Regal Bringing Red Band Trailers Back to Theaters

We can hear James Dobson screaming from here.

by | March 18, 2008 | Comments

Good news, moviegoing grown-ups: Regal Entertainment Group has decided you’re old enough to see red band trailers.

The Hollywood Reporter shares the news about the theater chain’s policy shift, which will bring red band trailers back to theaters after nearly a decade in Internet exile.

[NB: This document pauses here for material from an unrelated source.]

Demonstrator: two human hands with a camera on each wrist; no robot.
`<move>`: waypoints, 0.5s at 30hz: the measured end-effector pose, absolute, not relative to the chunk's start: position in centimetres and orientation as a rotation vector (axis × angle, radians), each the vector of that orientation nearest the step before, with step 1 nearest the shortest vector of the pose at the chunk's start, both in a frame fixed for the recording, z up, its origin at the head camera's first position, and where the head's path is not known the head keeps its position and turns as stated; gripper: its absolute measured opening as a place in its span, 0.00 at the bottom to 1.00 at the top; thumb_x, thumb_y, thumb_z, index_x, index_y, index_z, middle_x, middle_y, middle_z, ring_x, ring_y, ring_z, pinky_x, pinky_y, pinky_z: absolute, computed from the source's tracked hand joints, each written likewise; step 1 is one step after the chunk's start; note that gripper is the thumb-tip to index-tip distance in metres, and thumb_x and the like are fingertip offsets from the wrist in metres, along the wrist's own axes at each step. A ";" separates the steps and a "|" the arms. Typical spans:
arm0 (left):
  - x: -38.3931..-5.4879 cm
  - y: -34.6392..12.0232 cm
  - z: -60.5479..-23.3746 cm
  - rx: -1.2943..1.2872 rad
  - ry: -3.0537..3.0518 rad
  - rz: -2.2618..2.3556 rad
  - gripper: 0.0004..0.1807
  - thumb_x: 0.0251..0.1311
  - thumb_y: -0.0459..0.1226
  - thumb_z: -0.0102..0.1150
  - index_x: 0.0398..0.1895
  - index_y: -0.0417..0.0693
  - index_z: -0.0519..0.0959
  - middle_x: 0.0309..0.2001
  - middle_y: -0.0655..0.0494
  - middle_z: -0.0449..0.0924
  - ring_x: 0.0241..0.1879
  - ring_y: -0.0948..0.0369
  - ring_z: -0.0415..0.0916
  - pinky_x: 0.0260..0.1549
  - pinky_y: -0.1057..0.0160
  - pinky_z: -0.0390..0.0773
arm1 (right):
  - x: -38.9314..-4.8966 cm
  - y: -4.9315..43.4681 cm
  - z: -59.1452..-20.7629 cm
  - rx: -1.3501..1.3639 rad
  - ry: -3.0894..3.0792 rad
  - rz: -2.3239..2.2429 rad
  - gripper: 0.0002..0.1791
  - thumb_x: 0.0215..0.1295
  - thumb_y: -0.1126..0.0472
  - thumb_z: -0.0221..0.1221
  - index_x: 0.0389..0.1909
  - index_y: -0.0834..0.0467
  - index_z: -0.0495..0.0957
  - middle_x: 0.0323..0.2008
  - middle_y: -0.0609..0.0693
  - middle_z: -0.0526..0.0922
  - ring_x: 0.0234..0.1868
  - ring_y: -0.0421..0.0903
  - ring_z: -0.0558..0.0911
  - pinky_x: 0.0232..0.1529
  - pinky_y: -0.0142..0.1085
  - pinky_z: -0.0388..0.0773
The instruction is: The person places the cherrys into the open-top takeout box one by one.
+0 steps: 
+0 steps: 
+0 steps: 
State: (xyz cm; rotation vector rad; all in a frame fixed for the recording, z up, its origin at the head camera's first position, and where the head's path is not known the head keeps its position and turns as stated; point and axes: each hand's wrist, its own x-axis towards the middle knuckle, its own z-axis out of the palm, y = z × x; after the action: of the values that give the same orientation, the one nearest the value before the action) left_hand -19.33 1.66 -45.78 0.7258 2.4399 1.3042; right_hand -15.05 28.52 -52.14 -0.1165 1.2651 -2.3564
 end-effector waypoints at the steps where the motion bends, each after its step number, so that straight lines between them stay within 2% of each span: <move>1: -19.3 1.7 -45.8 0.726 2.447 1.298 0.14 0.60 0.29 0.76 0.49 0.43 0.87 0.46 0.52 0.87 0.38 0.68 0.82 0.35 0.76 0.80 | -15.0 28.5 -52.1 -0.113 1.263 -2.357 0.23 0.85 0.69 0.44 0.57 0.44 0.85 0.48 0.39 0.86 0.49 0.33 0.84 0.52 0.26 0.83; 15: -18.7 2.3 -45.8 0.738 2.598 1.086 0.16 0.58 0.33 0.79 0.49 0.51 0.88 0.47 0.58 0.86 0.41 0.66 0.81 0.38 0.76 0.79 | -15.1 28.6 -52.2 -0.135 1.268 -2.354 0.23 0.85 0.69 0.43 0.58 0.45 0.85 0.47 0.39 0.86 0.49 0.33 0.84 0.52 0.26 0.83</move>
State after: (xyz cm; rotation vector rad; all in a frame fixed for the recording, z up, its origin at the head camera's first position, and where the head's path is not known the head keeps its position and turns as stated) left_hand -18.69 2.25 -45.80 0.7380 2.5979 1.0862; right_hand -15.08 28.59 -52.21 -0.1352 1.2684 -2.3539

Regal, which operates nearly 6,500 screens, made the announcement at ShoWest last week, prompting Adam Fogelson, Universal’s president of marketing and distribution, to tell reporters that he “couldn’t be happier or more grateful to the people at Regal.”

The decision’s been a long time coming, actually; though theater chains were spooked into dropping red bands after a 2000 FTC report accused the entertainment industry of “marketing violent entertainment to children,” the switch to digital projection cuts down on a perceived risk of inappropriate previews being inadvertently attached to G or PG films. Though Regal’s screens aren’t fully digital yet, the chain’s senior VP, Dick Westerling, said they had “decided to jump ahead.”

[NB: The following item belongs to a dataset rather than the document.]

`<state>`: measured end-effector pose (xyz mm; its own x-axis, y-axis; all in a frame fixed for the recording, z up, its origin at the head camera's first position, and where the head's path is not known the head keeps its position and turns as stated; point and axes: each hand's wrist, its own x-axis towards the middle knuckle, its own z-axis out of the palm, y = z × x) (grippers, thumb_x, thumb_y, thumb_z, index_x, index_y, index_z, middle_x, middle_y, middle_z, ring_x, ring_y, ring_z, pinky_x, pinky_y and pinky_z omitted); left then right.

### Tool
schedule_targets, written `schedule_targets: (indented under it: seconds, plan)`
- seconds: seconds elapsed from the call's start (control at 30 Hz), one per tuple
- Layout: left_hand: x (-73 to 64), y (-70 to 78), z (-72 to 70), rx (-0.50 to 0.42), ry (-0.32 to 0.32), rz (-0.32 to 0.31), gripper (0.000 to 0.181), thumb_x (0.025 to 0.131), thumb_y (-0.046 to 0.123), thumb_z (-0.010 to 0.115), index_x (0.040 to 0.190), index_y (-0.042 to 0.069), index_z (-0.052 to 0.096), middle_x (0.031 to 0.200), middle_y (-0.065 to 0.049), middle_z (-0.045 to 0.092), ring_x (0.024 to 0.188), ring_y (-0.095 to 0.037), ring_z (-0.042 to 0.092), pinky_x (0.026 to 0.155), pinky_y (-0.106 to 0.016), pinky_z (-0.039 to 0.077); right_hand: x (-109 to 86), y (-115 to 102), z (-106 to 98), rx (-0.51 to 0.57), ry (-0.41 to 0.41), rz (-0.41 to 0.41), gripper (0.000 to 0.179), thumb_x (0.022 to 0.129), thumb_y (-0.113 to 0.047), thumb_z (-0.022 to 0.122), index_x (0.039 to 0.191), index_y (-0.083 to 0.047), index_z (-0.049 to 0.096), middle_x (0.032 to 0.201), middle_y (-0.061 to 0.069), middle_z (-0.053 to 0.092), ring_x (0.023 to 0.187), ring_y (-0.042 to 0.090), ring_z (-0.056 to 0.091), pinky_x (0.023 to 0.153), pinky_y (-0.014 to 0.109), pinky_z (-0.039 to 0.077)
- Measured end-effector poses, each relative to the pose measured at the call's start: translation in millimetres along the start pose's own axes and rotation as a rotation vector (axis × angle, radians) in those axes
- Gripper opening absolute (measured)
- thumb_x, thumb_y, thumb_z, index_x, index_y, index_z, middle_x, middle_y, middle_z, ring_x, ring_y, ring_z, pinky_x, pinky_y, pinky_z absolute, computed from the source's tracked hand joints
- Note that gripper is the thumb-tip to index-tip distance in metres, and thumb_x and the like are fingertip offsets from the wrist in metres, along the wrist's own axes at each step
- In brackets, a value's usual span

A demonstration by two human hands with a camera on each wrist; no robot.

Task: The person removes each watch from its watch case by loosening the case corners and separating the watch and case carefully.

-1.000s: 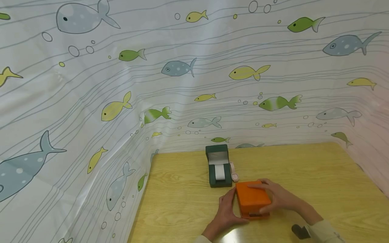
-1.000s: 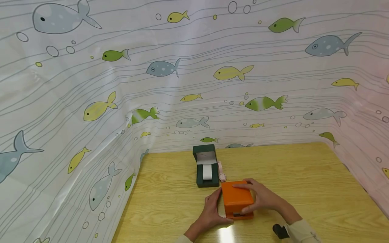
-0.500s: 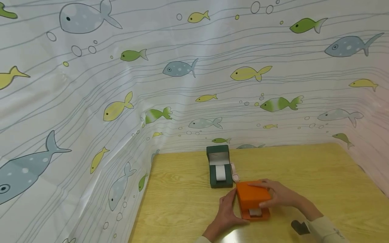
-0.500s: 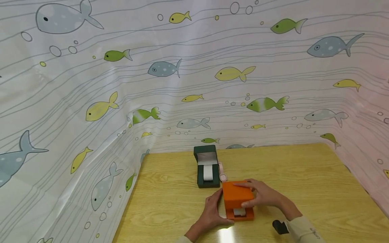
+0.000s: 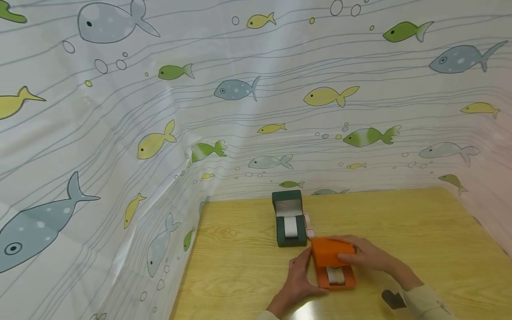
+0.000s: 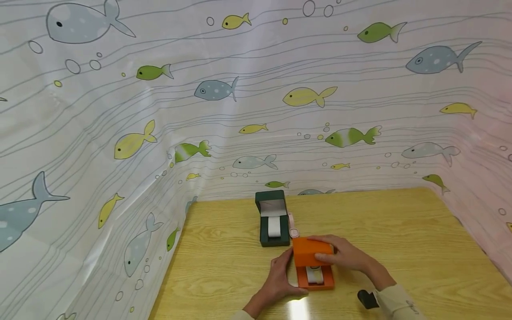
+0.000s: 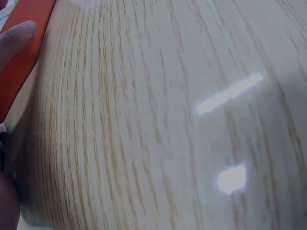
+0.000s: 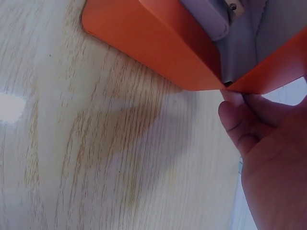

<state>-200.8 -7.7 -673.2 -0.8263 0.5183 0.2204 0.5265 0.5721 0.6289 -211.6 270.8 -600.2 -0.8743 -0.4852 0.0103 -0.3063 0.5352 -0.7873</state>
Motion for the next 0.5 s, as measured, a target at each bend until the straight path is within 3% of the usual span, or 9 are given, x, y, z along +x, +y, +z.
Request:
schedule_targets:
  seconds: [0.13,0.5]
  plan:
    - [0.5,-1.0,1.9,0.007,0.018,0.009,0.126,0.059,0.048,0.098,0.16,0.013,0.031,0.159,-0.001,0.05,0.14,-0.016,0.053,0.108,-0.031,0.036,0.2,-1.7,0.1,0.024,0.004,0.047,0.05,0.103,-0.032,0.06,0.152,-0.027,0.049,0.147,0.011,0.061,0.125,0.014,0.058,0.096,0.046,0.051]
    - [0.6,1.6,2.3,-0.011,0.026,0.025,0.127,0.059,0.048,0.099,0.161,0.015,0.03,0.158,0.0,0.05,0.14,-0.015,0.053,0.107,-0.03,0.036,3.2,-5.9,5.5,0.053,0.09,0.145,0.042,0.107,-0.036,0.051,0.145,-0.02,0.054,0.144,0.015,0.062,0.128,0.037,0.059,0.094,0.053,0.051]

Now that they’ve succeeded in re-opening the door to targeted previews, the studios plan on matching them to films carefully. As Fogelson puts it:

I don’t think anybody is arguing that all red band trailers are appropriate in front of all R-rated movies. For example, it would not be appropriate for a red band trailer for a movie like ‘American Pie’ to run in front of ‘Schindler’s List.’ We all want to be smart and careful about the use of red band trailers, working closely with our partners in exhibition. We don’t want moviegoers seeing material that is inconsistent with the movies they are going to see.

As the Reporter notes, the last time a Universal movie ran a theatrical red band trailer — for American Pie — it boosted the film’s bottom line considerably; in recent years, the studios have argued that films such as Superbad would benefit equally.